The new menu item comes at a time when McDonald's Corp. is being criticized for its Happy Meals. Health advocates have attacked McDonald's, saying toys offered with Happy Meals reinforce unhealthy eating among children. The fast food giant has noted that its children's menu includes healthy options, including white meat chicken nuggets and apple slices.

Burger King's kids' breakfast meal has 410 calories. McDonald's doesn't offer a kids' menu for breakfast, but its Happy Meals range from 390 to 700 calories, depending on the choices made. Burger King's meal choices for children range from 330 to 820 calories.

A Burger King spokeswoman declined to comment on the controversy of offering toys with kids' meals but said the company has pledged to advertise only healthier meal choices to children.

Breakfast has been a focal point for fast food this year, with chains launching or expanding morning menus. McDonald's $9-billion business, as estimated by industry research firm Technomic, makes it the leader in the $25-billion fast food breakfast market.
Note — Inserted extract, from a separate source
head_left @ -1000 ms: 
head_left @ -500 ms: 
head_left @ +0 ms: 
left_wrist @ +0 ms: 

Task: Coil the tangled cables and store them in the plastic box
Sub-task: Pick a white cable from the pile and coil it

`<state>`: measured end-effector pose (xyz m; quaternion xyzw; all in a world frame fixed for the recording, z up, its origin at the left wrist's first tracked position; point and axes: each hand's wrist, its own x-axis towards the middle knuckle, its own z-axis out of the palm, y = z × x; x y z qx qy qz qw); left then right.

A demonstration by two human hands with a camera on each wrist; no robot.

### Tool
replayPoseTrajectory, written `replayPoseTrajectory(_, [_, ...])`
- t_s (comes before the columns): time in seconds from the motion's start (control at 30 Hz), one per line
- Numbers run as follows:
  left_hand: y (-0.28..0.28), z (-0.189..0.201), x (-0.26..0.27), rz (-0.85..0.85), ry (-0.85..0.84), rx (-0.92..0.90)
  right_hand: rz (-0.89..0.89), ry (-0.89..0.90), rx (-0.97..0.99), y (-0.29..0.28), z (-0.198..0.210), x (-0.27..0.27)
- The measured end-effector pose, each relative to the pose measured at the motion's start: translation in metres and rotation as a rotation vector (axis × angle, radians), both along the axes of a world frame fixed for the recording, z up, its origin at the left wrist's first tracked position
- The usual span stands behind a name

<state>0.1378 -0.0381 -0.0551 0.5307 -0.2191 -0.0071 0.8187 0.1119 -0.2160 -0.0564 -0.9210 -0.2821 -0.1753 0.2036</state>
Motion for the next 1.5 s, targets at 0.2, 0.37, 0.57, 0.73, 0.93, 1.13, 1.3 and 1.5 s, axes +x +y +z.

Subway entered the fray this spring with its own made-to-order breakfast sandwich. And McDonald's is planning a national rollout in January of an oatmeal breakfast.

Burger King has worked to chip away at McDonald's lead, making its own version of the Sausage McMuffin. This spring, TV ads depicted the company's king mascot stealing the recipe from McDonald's Illinois headquarters and riding off on a motor scooter.

It's been a tough year for Burger King, with sales falling faster than the rest of the restaurant industry. Last quarter, same-store sales in the U.S. and Canada fell 6%.